|Germany was well prepared for trench
warfare in 1914, having produced quantities of many types of grenades as early as 1913. The Allies
had failed to foresee the extended use of hand grenades and were forced to
hastily construct improvised types. During the next three years hand
grenade design progressed from crude bombs to refined weapons.
With the entry of the United States into the First World War it also found itself without many of the "modern" devices necessary on the battlefields of Europe. With time short, the U.S. Army was supplied by the French and British with many weapons missing from its inventory, including the hand grenade.
America, evaluating those weapons, developed versions better suited to the desires of the War Department.
Four were produced in time to see combat use.
Left to Right:
Mk.II Defensive Fragmentation (Mk.II Fuze/Mk.I Body)
Mk.III Offensive Blast
fragmentation grenades were the most common type in use by all nations, typically
made of heavy cast iron with external and/or internal fragmentation grooves.
Because of its extended lethal range they had to be used from protective cover.
Offensive types used a non fragmenting body, in the case of the American Mk.III this was made of cardboard.

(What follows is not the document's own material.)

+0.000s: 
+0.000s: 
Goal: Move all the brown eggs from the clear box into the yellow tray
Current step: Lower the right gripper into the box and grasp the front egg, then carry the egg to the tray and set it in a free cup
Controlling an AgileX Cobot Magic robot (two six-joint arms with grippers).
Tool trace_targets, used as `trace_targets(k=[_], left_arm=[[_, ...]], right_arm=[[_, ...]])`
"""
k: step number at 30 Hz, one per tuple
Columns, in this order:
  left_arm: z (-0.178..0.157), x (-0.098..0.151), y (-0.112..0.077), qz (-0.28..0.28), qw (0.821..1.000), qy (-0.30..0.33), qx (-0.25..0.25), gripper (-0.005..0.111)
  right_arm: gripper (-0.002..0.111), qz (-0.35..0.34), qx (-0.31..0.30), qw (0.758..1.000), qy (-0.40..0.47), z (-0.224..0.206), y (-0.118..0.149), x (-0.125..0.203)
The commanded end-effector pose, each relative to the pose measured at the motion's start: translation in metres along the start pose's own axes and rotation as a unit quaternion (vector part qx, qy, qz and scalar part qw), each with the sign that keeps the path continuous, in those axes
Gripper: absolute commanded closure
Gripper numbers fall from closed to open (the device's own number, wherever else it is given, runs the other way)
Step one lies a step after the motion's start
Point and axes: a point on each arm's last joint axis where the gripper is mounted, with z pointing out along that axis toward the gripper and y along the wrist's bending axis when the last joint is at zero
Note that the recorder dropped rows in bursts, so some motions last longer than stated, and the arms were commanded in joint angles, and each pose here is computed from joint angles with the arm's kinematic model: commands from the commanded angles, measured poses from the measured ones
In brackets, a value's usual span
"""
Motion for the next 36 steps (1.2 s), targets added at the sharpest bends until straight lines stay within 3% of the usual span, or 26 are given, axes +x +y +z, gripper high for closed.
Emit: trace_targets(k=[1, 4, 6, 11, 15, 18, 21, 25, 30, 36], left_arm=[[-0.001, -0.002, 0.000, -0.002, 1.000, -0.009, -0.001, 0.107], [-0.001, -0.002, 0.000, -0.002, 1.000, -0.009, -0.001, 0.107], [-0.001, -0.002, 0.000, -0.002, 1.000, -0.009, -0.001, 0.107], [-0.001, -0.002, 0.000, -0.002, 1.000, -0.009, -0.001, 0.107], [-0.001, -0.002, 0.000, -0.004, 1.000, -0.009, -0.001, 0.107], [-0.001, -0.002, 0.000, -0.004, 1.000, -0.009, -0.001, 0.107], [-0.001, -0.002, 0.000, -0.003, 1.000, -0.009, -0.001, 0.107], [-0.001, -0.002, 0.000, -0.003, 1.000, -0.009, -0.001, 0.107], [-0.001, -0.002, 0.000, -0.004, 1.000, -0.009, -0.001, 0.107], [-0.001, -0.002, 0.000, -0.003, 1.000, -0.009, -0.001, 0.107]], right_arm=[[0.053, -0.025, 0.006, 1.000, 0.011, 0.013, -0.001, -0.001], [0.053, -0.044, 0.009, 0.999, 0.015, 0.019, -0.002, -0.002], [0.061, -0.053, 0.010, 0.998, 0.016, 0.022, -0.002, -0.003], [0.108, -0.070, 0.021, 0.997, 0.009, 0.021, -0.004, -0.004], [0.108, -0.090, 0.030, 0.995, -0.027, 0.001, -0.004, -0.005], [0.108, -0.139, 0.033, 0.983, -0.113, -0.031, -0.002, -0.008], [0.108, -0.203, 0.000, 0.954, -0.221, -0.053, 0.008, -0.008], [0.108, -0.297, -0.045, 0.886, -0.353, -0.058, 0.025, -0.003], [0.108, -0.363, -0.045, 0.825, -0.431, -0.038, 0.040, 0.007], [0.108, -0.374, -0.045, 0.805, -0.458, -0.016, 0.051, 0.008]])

It caused casualties by blast effect, effective only within a limited radius, so could be used in the open.
Gas grenades were for clearing tight twisting confines of the trenches where an explosive grenade was ineffective.

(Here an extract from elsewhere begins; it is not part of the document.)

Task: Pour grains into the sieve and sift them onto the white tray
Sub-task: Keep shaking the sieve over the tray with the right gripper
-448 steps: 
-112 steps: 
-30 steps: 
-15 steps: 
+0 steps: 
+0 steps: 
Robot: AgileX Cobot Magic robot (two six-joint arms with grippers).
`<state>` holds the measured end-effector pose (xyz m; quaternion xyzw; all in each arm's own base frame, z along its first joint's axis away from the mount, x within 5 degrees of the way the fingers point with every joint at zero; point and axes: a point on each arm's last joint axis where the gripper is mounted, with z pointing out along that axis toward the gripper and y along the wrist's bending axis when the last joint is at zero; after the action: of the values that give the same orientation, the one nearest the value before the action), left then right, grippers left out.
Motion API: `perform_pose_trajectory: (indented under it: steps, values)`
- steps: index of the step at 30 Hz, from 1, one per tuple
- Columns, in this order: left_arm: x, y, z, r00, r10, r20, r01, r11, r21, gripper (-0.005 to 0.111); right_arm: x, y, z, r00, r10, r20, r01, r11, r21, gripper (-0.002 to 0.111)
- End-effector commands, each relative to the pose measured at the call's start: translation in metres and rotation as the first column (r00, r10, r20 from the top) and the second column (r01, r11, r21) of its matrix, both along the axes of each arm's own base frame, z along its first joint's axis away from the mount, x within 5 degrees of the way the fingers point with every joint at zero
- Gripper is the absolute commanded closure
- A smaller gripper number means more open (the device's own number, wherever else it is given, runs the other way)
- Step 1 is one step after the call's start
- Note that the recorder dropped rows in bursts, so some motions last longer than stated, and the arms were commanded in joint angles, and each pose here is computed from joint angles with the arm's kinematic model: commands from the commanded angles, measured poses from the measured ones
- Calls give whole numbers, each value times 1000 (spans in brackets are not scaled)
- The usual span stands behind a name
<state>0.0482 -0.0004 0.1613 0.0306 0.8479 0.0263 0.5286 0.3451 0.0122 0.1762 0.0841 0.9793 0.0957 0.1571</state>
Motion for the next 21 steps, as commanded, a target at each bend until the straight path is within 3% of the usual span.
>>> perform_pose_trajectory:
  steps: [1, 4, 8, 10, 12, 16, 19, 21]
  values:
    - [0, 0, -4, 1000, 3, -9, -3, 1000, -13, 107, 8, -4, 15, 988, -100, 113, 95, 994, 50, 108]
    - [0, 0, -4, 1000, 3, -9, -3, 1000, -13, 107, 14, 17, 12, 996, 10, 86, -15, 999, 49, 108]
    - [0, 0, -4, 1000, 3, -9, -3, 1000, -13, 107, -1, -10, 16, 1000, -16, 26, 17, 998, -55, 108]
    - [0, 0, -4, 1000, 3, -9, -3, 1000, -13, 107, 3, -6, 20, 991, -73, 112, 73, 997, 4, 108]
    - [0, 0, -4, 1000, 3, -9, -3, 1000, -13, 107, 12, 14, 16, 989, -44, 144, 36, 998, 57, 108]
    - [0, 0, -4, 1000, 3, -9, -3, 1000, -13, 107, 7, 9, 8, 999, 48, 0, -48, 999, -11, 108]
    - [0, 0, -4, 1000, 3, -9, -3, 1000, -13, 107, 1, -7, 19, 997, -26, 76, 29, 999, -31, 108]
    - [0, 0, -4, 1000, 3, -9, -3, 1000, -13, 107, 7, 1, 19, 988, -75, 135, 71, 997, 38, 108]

Phosphorous grenades were used in offensive barrages to create walls of thick white smoke to screen advancing infantry.
French F1 ("Fusing One") and the U.S. Mk.I
Mk.I HE Offensive Fragmentation Grenade
Of particular historical interest is the Mk.I fragmentation grenade, which was inspired by the French F1.
However, American designers felt that there were several shortcomings with foreign fragmentation grenades in general:
o Cast iron bodies which did not fragment well.

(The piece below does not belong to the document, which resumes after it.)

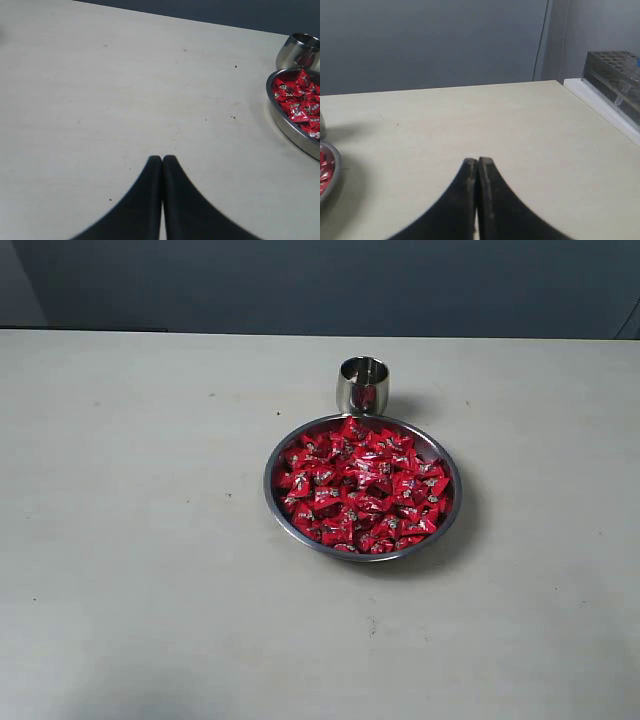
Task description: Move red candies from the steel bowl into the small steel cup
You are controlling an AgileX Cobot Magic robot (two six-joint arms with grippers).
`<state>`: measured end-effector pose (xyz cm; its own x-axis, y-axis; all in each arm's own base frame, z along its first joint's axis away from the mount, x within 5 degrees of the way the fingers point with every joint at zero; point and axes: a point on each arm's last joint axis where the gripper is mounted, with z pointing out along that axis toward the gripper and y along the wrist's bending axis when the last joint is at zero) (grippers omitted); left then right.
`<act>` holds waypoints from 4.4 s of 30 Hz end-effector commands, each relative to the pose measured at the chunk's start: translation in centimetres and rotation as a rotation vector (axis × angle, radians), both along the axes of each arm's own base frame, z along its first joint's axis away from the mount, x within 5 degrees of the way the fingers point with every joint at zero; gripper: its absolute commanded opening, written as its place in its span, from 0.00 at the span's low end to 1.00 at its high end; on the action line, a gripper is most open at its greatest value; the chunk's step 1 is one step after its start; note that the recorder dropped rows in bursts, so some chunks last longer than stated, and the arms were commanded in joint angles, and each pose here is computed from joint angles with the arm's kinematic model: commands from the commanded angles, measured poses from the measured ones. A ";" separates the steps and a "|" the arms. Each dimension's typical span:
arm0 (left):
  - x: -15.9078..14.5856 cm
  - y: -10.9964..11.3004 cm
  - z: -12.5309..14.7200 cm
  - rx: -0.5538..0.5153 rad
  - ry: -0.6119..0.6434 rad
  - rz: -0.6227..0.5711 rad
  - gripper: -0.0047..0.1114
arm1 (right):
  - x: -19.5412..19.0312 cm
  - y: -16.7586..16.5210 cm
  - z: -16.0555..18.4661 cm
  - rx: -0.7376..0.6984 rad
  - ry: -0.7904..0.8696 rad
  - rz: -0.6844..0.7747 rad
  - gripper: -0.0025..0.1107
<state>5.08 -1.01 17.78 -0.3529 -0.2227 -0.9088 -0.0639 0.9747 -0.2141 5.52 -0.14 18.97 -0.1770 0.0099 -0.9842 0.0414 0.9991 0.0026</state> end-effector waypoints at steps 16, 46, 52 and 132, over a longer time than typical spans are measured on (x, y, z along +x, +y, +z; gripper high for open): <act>0.0 0.0 0.1 0.000 -0.009 0.006 0.04 | 0.3 -0.1 1.9 -0.004 -0.006 -0.004 0.02; 0.0 0.0 0.1 0.000 -0.009 0.006 0.04 | 6.8 -0.5 11.2 0.003 0.098 -0.004 0.02; 0.0 0.0 0.1 0.000 -0.009 0.006 0.04 | 8.3 -0.6 10.8 0.006 0.154 -0.005 0.02; 0.0 0.0 0.1 0.000 -0.009 0.006 0.04 | 27.8 19.1 -5.4 -0.059 1.147 0.735 0.02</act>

o Safety levers difficult to grasp firmly, tending to slip prematurely.
o Insufficient safety features
" The full-hand grip, prescribed for foreign grenades which have very strong levers, like the F1 and Mills grenade, is a very awkward and unsatisfactory grip for Americans, and is taken from necessity rather than choice."
Grenade Training Manual - Army War College, Jan 1918
With little time, designers set to work and by August 1917 were ready with the
Mk.I hand grenade. Production was started immediately and at an accelerated
rate. Grenades were rushed into the hands of troops training
for deployment to France, without any significant field evaluation. There was an extremely high
degree of confidence that this concept made all existing grenade designs
inferior, as indicated by this glowing excerpt from an Army training
manual of the time:
"When thrown in the prescribed manner... it is armed automatically as the grenade leaves the hand.... without any conscious effort on the part of the thrower."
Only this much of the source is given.